THE PROBLEM
Your response is a verbatim copy of the listing, stripped of its images.

PROVIDED MATERIAL
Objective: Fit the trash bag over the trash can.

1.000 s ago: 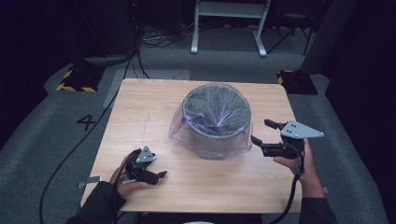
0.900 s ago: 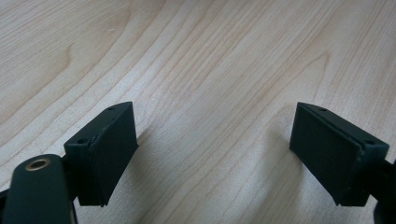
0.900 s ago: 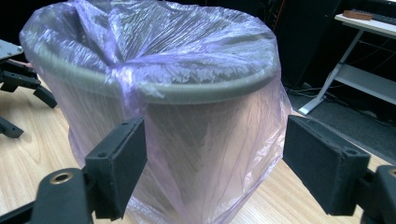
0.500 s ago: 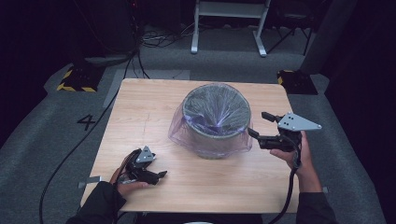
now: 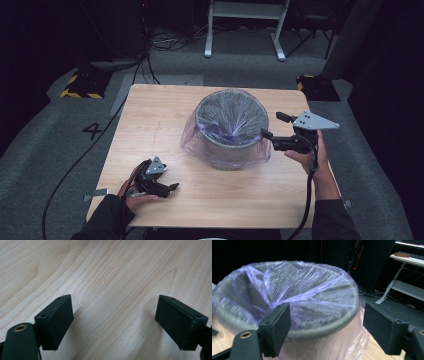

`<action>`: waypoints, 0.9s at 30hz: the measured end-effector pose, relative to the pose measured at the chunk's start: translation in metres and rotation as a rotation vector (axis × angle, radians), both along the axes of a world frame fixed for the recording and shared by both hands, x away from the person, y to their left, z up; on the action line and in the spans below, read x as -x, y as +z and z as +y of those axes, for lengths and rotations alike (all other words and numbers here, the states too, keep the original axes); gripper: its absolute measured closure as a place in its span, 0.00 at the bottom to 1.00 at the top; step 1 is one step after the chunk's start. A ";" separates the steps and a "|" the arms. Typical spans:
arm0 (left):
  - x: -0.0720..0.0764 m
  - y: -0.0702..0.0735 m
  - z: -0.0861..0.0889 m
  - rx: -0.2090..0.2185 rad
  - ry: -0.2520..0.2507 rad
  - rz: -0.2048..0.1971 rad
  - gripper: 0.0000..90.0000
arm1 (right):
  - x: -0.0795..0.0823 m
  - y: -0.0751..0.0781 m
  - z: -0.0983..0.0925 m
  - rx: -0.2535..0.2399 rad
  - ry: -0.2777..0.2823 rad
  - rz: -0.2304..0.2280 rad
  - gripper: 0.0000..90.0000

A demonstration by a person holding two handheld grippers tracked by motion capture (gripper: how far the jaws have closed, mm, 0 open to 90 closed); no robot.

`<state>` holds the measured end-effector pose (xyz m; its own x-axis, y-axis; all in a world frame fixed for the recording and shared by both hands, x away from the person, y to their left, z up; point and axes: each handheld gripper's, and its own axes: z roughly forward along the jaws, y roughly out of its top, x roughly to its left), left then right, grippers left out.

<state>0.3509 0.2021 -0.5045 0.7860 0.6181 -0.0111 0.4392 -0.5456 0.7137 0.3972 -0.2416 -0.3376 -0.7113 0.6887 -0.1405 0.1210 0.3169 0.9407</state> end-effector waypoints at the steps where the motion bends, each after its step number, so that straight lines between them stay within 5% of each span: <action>1: 0.000 0.000 0.000 0.000 0.000 0.000 0.16 | -0.001 0.001 0.000 -0.002 0.000 0.000 0.24; 14: 0.000 0.000 0.000 0.000 -0.001 0.000 0.16 | -0.013 0.013 0.014 0.010 0.015 -0.004 0.24; 27: 0.000 0.000 0.000 0.000 0.000 0.000 0.16 | -0.034 0.018 0.043 0.057 0.109 0.053 0.28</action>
<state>0.3509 0.2021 -0.5046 0.7862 0.6179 -0.0109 0.4388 -0.5458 0.7138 0.4315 -0.1991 -0.3197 -0.7889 0.5990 -0.1374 0.1318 0.3833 0.9142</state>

RESULT OF THIS EXERCISE
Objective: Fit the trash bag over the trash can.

1.000 s ago: 
0.900 s ago: 
0.900 s ago: 
0.500 s ago: 
now: 

`<action>`: waypoints, 0.9s at 30hz: the measured end-effector pose, relative to the pose measured at the chunk's start: translation in metres and rotation as a rotation vector (axis × angle, radians), both along the axes of a world frame fixed for the recording and shared by both hands, x away from the person, y to their left, z up; on the action line and in the spans below, read x as -x, y as +z and z as +y of those axes, for lengths and rotations alike (all other words and numbers here, the states too, keep the original axes); gripper: its absolute measured closure as a place in its span, 0.00 at the bottom to 1.00 at the top; step 1 is one step after the chunk's start. A ";" separates the steps and a "|" the arms. Typical spans:
arm0 (left):
  - x: -0.0720..0.0764 m
  - y: -0.0702..0.0735 m
  - z: -0.0861..0.0889 m
  - rx: -0.2090..0.2185 rad
  - ry: -0.2520..0.2507 rad
  - rz: -0.2048..0.1971 rad
  - gripper: 0.0000..90.0000
arm1 (right):
  - x: -0.0795..0.0823 m
  - y: -0.0751..0.0781 m
  - z: -0.0983..0.0925 m
  - rx: -0.2535..0.2399 rad
  - ry: -0.2777..0.2823 rad
  - rz: -0.2304..0.2280 rad
  - gripper: 0.0000..90.0000

A demonstration by a person holding two handheld grippers tracked by motion capture (gripper: how far the jaws have closed, mm, 0 open to 90 closed); no robot.

`<state>` holds the measured end-effector pose (xyz m; its own x-axis, y-axis; all in a world frame fixed for the recording and shared by both hands, x away from the person, y to their left, z up; point and axes: each handheld gripper's, and its own axes: z roughly forward along the jaws, y roughly out of its top, x roughly to its left), left then right, grippers left out.

<state>0.3509 0.2021 -0.5045 0.7860 0.6181 -0.0111 0.4392 -0.5456 0.7137 0.3972 -0.2416 -0.3376 -0.7113 0.6887 -0.1405 0.1210 0.3169 0.9407</state> end-effector waypoints at the steps where the motion bends, each after its step number, so that straight lines between them stay within 5% of each span: <action>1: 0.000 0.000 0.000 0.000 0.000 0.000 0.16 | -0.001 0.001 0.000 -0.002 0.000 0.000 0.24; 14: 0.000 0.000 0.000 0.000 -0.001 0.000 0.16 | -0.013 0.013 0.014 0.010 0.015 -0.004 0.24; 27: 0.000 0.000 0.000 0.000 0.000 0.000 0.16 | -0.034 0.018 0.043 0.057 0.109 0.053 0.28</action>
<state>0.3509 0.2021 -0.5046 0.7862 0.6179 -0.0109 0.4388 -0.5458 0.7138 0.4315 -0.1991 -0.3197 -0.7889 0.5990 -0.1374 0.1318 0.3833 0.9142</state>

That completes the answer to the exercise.